*Task brief*
The entries below contain pictures. Write out only the lines from the line with "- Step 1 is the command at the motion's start" up to and including the line with "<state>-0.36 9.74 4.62", exactly, without them.

*Record excerpts*

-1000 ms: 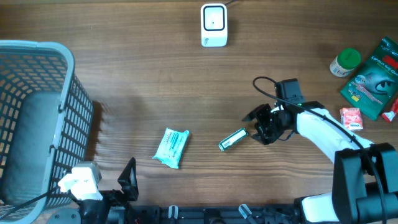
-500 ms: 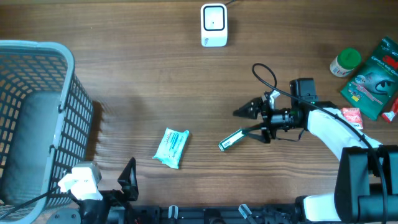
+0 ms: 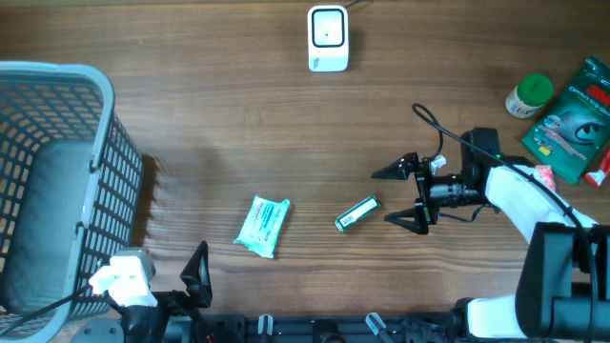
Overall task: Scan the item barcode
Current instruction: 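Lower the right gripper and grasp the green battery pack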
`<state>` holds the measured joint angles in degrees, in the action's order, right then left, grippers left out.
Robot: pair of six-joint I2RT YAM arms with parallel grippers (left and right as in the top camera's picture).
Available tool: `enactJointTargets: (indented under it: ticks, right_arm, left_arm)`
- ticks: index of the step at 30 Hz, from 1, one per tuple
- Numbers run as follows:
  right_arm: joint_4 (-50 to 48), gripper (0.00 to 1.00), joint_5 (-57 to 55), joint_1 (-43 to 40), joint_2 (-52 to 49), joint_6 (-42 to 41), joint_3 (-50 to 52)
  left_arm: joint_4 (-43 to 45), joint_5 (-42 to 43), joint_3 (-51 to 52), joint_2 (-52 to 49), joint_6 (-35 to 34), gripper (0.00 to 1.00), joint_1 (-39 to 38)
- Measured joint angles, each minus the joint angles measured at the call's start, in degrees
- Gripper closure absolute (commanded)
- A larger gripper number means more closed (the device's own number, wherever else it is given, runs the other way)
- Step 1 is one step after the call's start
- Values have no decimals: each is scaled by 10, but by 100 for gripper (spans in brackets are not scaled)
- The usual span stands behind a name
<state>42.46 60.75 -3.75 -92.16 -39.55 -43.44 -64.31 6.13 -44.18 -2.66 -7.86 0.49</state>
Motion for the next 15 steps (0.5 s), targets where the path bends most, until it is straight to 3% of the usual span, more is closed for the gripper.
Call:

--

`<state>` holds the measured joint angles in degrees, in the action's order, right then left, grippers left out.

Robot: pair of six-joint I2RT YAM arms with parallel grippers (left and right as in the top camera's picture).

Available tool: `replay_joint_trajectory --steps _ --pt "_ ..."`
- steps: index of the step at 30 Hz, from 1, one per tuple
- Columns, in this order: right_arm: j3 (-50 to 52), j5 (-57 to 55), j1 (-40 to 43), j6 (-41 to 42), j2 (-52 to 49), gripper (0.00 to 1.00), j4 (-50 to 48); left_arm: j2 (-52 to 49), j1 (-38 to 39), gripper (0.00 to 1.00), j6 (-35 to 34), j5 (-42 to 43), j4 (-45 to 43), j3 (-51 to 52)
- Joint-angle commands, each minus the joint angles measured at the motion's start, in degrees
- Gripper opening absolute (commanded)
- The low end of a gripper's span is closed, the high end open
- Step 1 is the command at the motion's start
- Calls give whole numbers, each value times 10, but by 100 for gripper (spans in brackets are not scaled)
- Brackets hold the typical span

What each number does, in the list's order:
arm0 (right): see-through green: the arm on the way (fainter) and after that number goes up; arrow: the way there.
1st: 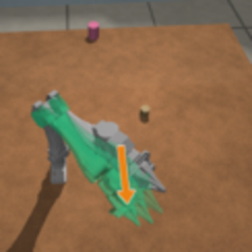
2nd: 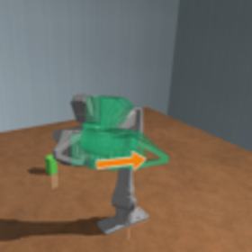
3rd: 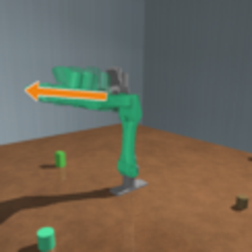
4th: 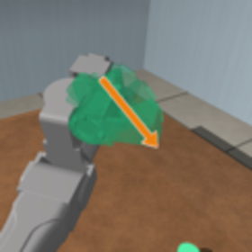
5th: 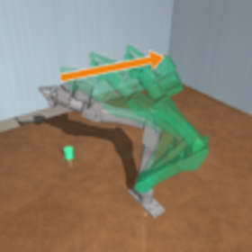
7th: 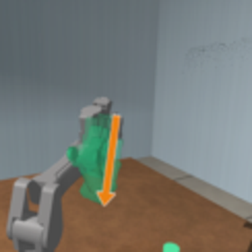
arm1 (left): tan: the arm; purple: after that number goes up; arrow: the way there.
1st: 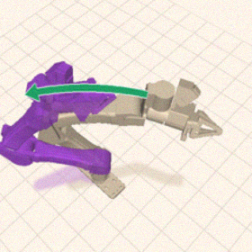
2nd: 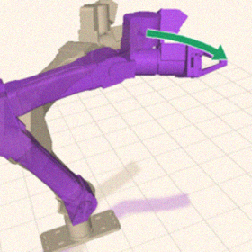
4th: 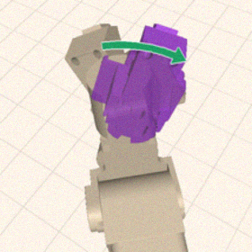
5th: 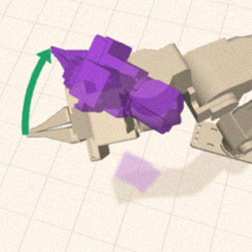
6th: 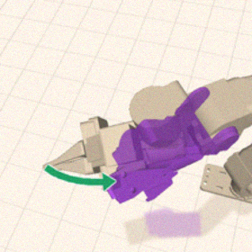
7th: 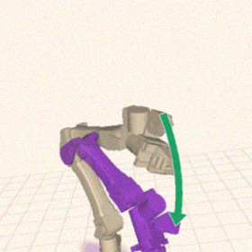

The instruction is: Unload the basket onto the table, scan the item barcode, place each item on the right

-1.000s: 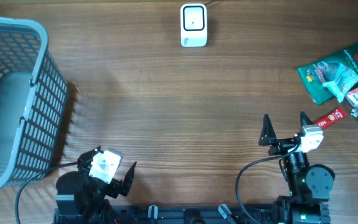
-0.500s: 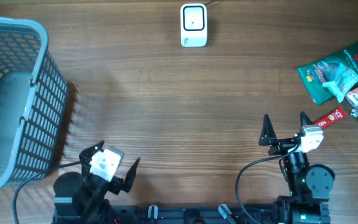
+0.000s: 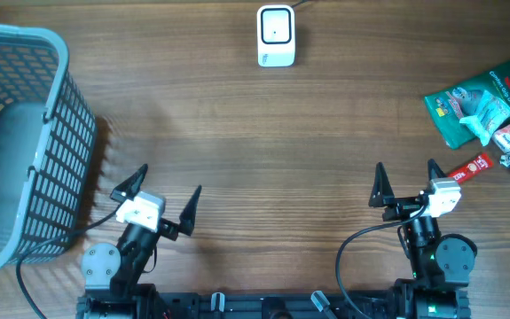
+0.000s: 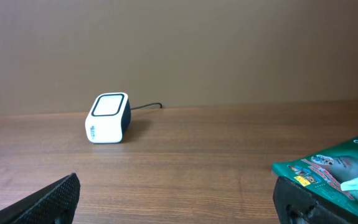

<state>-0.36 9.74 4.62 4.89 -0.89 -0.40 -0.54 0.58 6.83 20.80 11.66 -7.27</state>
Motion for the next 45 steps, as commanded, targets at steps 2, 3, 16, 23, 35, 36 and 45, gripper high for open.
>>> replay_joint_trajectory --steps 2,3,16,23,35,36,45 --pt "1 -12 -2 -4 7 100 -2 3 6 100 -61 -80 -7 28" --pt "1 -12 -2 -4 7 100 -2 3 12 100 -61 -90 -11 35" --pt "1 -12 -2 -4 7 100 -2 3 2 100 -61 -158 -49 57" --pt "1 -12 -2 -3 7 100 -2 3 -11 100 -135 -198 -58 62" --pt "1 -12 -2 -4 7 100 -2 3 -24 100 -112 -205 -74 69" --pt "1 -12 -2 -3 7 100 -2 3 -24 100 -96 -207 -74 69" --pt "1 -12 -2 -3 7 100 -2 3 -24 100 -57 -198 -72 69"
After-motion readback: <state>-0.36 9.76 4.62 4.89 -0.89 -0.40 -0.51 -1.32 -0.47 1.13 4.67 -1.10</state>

*Answer to this problem*
- Step 1 is the command at the motion's start
- Calls give whole numbers, each value times 10, but by 100 for gripper (spans in brackets are not scaled)
- Brackets hold the typical span

What each number does, in the list's order:
arm0 (right): see-through green: the arm on the way (fainter) and after that number goes up; arrow: the way there.
1st: 
2nd: 
3rd: 
4th: 
5th: 
7th: 
arm1 (left): tan: the arm; purple: after that number goes up; arrow: the way there.
1st: 
2nd: 
4th: 
5th: 
6th: 
7th: 

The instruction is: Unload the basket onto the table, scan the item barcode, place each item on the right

-1.000s: 
-0.500s: 
+0.000s: 
+0.000s: 

<state>-0.36 9.74 4.62 4.89 -0.89 -0.40 -0.54 0.58 6.83 20.80 11.66 -7.27</state>

No further output is required here.